Computer Shuts Off With More than 4 GPUs

I’m trying to fix a problem with my company’s multi-GPU computer, and I’m at my wit’s end. Whenever I start the computer with 5+ GPUs hooked up (we’re trying to use 7), it shuts off before posting. If I plug in 4 GPUs, it worked just fine.
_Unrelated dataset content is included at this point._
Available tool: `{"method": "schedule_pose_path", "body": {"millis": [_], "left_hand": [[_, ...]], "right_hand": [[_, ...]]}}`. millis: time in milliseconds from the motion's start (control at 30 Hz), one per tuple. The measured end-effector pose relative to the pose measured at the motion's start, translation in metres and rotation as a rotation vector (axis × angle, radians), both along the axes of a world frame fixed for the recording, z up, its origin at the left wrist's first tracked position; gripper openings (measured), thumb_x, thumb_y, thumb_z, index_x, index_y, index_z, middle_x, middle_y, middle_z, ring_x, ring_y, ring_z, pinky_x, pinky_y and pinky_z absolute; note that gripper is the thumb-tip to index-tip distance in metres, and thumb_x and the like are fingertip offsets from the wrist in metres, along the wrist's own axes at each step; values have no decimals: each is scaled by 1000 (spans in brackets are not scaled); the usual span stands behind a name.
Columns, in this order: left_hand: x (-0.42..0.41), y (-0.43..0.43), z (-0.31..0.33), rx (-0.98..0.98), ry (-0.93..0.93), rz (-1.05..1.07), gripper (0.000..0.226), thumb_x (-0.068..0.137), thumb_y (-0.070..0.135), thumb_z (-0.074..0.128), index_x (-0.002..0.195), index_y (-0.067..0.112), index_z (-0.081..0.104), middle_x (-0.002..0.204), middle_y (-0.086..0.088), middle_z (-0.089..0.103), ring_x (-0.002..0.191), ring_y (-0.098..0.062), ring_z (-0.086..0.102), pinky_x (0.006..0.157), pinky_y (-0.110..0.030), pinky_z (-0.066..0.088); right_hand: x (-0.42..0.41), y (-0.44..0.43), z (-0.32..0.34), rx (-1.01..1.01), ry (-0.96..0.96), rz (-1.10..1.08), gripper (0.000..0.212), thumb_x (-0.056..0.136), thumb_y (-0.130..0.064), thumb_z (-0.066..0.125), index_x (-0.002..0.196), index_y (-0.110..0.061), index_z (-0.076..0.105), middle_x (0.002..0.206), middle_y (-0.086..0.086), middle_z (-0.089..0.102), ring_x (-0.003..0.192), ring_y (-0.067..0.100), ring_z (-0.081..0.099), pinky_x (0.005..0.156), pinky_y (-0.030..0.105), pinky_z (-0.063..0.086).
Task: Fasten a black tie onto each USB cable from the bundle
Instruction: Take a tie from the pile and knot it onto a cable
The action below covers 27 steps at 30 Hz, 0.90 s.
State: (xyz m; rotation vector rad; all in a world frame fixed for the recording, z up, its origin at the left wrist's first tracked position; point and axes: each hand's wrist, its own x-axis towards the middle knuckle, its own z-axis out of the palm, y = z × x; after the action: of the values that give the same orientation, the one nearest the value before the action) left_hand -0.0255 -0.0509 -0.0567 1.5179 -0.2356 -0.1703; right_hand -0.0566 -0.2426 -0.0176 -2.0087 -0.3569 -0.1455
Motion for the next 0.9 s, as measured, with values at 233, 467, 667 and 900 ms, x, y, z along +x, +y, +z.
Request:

I have had it running with 7 cards before, but all of a sudden it started doing this.

(I do have those two 6-pins on the side of the mobo plugged in)

Motherboard: WRX80 Sage II
CPU: Threadripper 5955X
GPUs: Zotac 4090 (7x) (all of the have Gen 3 riser cables)
RAM: G Skill RipJaw 8x 32GB
HD: Samsung EVO Plus 500GB
PSU: Corsair HX1500i Platinum 80 Plus (4x, 1 PSU / 2 cards, and another for a single card plus mobo)
UPS: 4x cyberpower 950W.

Here is what I’ve tried so far with no luck:

  • I have replaced the motherboard, RAM, CPU, and all the PSUs.

  • I unplugged each GPU (leaving the other 6 in) and powered it on to test all the PCIe slots, GPUs, and riser cables.

  • I tried turning the 4 switches on the motherboard on and off in various configurations. Not sure what they do, but it seemed worth a shot.

  • I updated the BIOS to the newest version

  • I tried plugging the PSUs directly into the wall to bypass the battery back ups

  • I tried running the computer from the batteries on the UPS (unplugging the the UPSs from the wall) to rule out the electrical system.

At one point I did manage to get 5 GPUs running, but I wasn’t getting the full power out of the 5th card. 4 cards had a score of ~5600. 5 cards had a score of 6300, which means that 5 card was only delivering about 50% of the power it should have. Now it’s back to only running with 4 or less cards

I’m open to any and all ideas.

Above 4G encoding enabled in BIOS/UEFI?

Those on separate breakers? 1500Watts pushes the limits of a single 15 amp breaker.

Those all just splitting the green wire to motherboard? There’s a certain amount of current involved with that, and your asking the motherboard to do 5x the current of one PSU. Likely that circuit (on motherboard) has a current limiting resistor to avoid blowing out that circuit if overloaded; you might be over loading that.

You could get an automotive relay to turn on the 4 that aren’t connected to motherboard; trigger it with 12 volts from the PSU that the motherboard turns on.

My question is why do you need so many cards?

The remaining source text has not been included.